Here, in an over-simplified example, we have a counter. This counter changes with increments of 1, i.e. counter++ or counter--. We have set an invariant of cannot be < 0, and we use this invariant to make a guarantee. If each replica can only make 1 operation against the current known value (4), then we will never violate the invariant. However, should a second operation be performed on any replica, we are no longer convergent: the result of this would have counter’s value equal to -1:

Not Okay (edit 2023: I don’t have these drawings anymore, sorry)
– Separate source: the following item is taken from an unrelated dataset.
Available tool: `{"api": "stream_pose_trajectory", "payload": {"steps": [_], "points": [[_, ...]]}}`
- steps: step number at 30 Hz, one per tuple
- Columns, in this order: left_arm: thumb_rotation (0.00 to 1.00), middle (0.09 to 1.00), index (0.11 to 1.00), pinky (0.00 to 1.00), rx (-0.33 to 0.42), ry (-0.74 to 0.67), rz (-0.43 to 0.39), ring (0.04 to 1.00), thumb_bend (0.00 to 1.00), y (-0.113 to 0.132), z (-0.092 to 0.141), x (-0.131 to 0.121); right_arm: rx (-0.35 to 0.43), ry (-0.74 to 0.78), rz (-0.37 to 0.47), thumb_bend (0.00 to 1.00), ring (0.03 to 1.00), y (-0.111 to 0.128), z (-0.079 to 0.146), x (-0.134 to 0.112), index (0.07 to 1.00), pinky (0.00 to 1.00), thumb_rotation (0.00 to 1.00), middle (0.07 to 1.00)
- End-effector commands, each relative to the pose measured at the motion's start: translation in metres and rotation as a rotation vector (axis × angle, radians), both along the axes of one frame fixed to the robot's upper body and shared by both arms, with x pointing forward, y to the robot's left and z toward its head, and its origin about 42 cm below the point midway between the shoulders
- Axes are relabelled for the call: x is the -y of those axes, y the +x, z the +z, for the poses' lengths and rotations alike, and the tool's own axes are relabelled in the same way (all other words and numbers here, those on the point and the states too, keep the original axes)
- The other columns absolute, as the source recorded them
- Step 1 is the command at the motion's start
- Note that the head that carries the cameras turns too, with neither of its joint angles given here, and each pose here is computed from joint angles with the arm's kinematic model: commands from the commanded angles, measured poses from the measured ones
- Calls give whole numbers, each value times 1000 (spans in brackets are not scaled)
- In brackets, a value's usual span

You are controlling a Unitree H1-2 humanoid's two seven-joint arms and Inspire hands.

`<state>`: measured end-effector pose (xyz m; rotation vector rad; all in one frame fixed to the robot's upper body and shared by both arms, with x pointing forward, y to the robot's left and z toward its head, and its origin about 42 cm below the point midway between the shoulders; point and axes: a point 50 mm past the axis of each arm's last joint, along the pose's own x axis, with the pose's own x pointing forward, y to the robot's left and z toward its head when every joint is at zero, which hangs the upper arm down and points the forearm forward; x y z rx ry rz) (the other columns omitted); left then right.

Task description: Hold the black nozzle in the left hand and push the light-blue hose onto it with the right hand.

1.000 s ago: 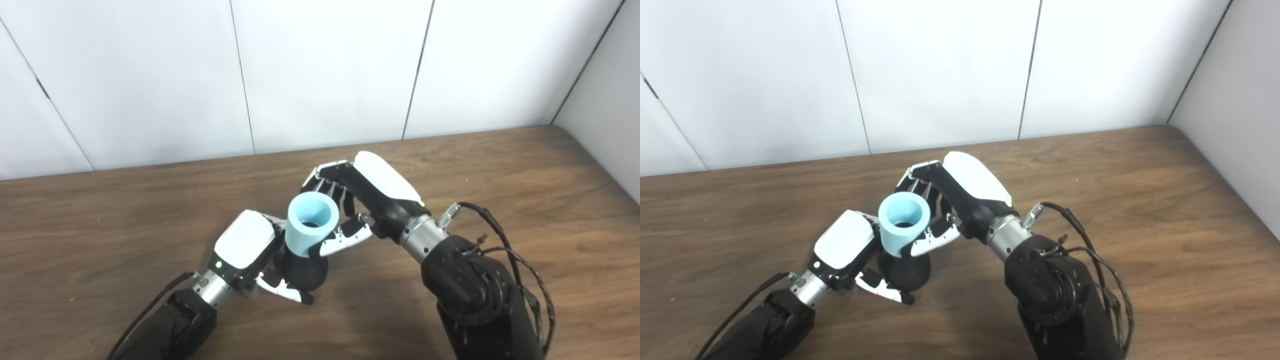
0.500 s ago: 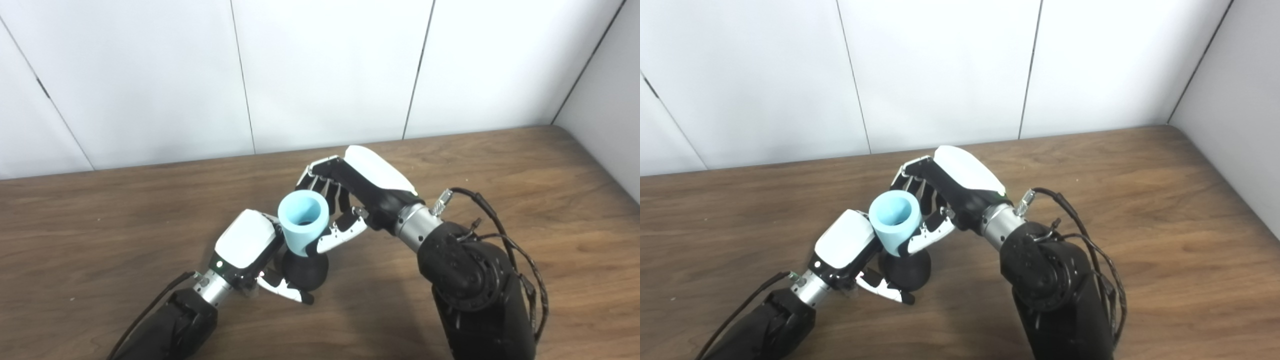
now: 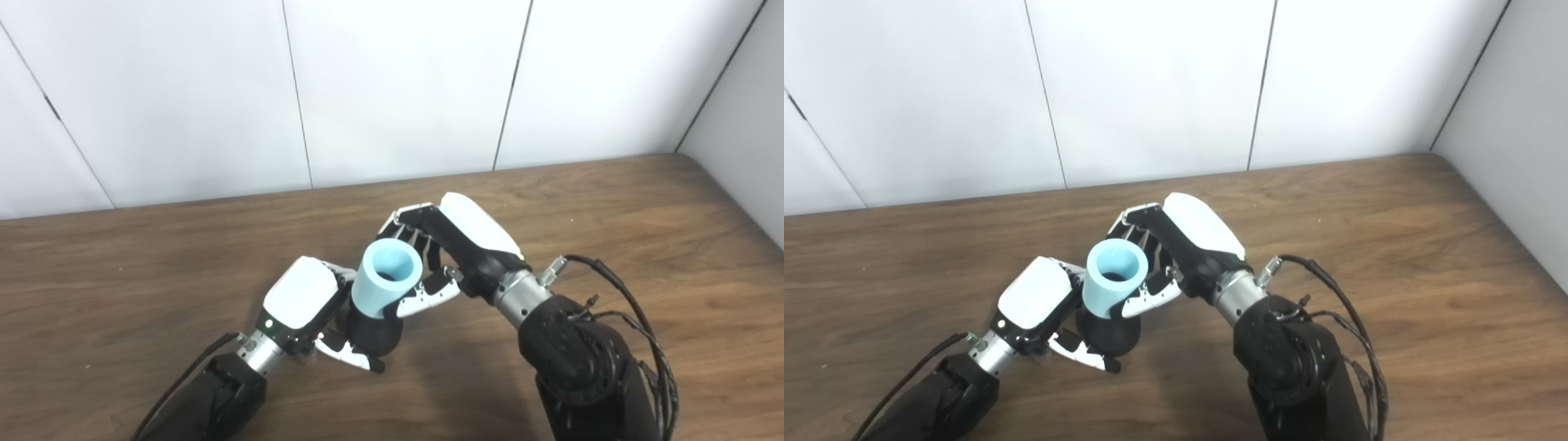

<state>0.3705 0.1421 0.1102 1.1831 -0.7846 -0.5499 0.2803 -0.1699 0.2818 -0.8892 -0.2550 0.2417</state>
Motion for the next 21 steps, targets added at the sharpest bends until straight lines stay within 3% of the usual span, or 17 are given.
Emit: {"api": "stream_pose_trajectory", "payload": {"steps": [1,5,9,21], "points": [[0,388,509,201,-373,54,9,255,513,-113,-117,14,101,19,16,508,364,-2,9,-3,552,255,0,470],[0,462,485,186,-374,56,12,238,523,-114,-116,14,114,23,7,507,358,-2,5,-3,554,247,0,465],[0,394,512,212,-376,59,8,266,514,-113,-116,15,145,-1,3,506,348,-3,3,-5,555,227,0,459],[0,397,517,219,-380,56,4,275,514,-113,-117,19,243,-110,60,504,332,-4,9,-19,552,186,0,450]]}}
This is my primitive understanding, or my assumption, after watching 20 minutes of the RICON talk on this today. What I’m most interested in is the bound that comes from the reservation count. This is the third time I’ll bring this paper up on this blog, which I can accept – maybe I’m a bit obsessed. The Peter Balis, et al. paper on Coordination Avoidance. This paper, from a 10,000ft perspective, says only coordinate when you have to. Define invariants, coordinate when one is violated.

It looks to me that a bounded CRDT is using this same concept, but using the invariant to avoid conflicts.

As a background process, the “Reservation Manager” above doles out reservations, allowing each replica to operate on an object N times. When the Nth operation is reached, consensus is needed. If you are clever enough, and your strongly consistent Reservation Manager service can stay far enough ahead, you never have to sync.

Here comes some math

Mathematically, CRDTs are all about a join semilattice, and so I’m about to attempt to surmise what the lattice is in the context of a bounded CRDT.

Reservations is a semilattice \((R,\ \lor)\). The current operation, if operations are \(O \subseteq R\) is \(R \lor O\). That is, the Least Upper Bound of \(R\) is the current Operation Count. This meets semilattice requirements of commutativity, associativity, and idempotency in that with each operation \(⊤O\) will always be equal to some element in \(R\) so long as \(R\) remains unbounded. Therefore \(R \lor O\) holds for any \(O \subseteq R\). Like I said, if you are clever enough you can keep your Reservation Manager far enough ahead.

This CRDT concept is a bit more complicated than the basic commutative or monotonic models, but is still farily easy to understand conceptually. I’m very interested in what comes next from the SyncFree humans, namely the adaptive stuff, which is used to reduce replicas – which decreases the LUB, which makes pre-determining reservations easier, which is :thumbs_up:.